• [COLLECTED DATA]:
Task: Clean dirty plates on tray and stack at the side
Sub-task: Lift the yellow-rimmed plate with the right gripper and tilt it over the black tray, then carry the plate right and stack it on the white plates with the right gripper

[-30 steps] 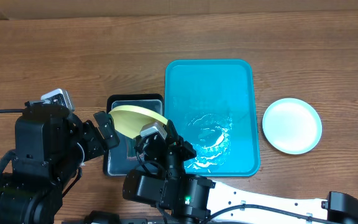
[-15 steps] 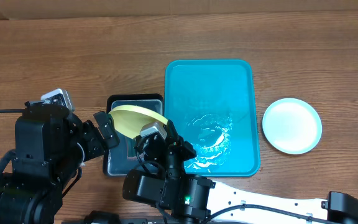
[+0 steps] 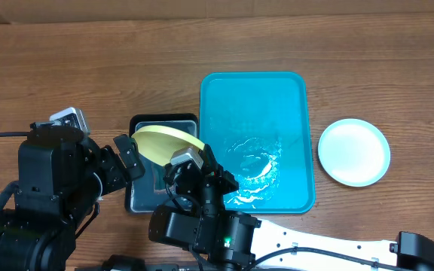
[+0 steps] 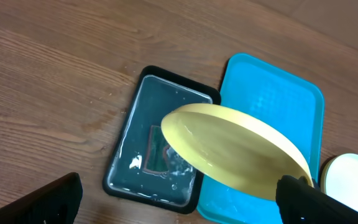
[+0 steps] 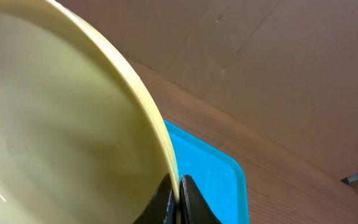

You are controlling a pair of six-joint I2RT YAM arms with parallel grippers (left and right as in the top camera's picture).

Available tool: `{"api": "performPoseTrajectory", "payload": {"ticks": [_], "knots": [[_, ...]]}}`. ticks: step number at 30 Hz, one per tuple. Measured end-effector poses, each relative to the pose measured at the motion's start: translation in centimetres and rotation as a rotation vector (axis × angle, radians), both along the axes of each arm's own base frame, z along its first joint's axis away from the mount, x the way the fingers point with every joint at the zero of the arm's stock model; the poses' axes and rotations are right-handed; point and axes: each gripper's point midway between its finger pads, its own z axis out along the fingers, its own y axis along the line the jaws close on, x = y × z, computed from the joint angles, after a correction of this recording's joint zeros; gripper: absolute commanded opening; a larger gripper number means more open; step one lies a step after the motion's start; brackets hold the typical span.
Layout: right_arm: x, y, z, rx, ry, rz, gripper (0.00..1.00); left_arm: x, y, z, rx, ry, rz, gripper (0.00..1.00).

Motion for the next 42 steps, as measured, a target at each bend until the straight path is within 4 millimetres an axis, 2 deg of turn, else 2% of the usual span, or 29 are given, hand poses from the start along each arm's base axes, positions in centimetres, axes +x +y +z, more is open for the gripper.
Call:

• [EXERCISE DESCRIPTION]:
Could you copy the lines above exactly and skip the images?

• [RESPONSE FOR THIS EXERCISE]:
Task: Clean dirty plates on tray and stack at the side
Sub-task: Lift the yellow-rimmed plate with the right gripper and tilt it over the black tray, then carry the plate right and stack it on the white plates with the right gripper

[-30 steps] 
[-15 steps] 
[+0 steps] 
[+0 steps] 
[+0 steps] 

You are controlling a pair of six-joint I2RT YAM arms with parallel grippers (left and right as in the top camera's picture).

Available tool: `{"api": "performPoseTrajectory", "payload": {"ticks": [_], "knots": [[_, ...]]}}`. ticks: step number at 30 Hz, one per tuple. Measured end-effector poses, each relative to the pose measured at the motion's start: translation in centimetres and rotation as a rotation vector (axis × angle, radians), both along the axes of each arm's own base frame, z along its first joint's axis away from the mount, x the way the fingers point with every joint at the zero of the arm's stock model; the poses' axes and rotations are right-handed; point and axes: each gripper's point midway between its finger pads, its own z axis out along the fingers, its own y axis along the line the jaws close on, x = y × z, computed from the joint angles, after a correction of this recording's joint zeros; gripper: absolute commanded opening; a larger gripper number means more open; step one lies a step after the motion's start; brackets hold the typical span.
Layout: right_arm: x, y, z, rx, ry, rz, gripper (0.00..1.00); left_arm: x, y, z, rx, ry, rz, gripper (0.00..1.00).

Motion for the next 42 steps, as measured, a target at each bend until the straight path is within 4 millimetres an axis, 2 deg of turn, else 2% of the usual span, or 29 are given, hand poses from the start along each arm's base axes, positions in centimetres, axes +x +y +z, more is open for the gripper.
Call:

Besides this answer, nothing more is needed.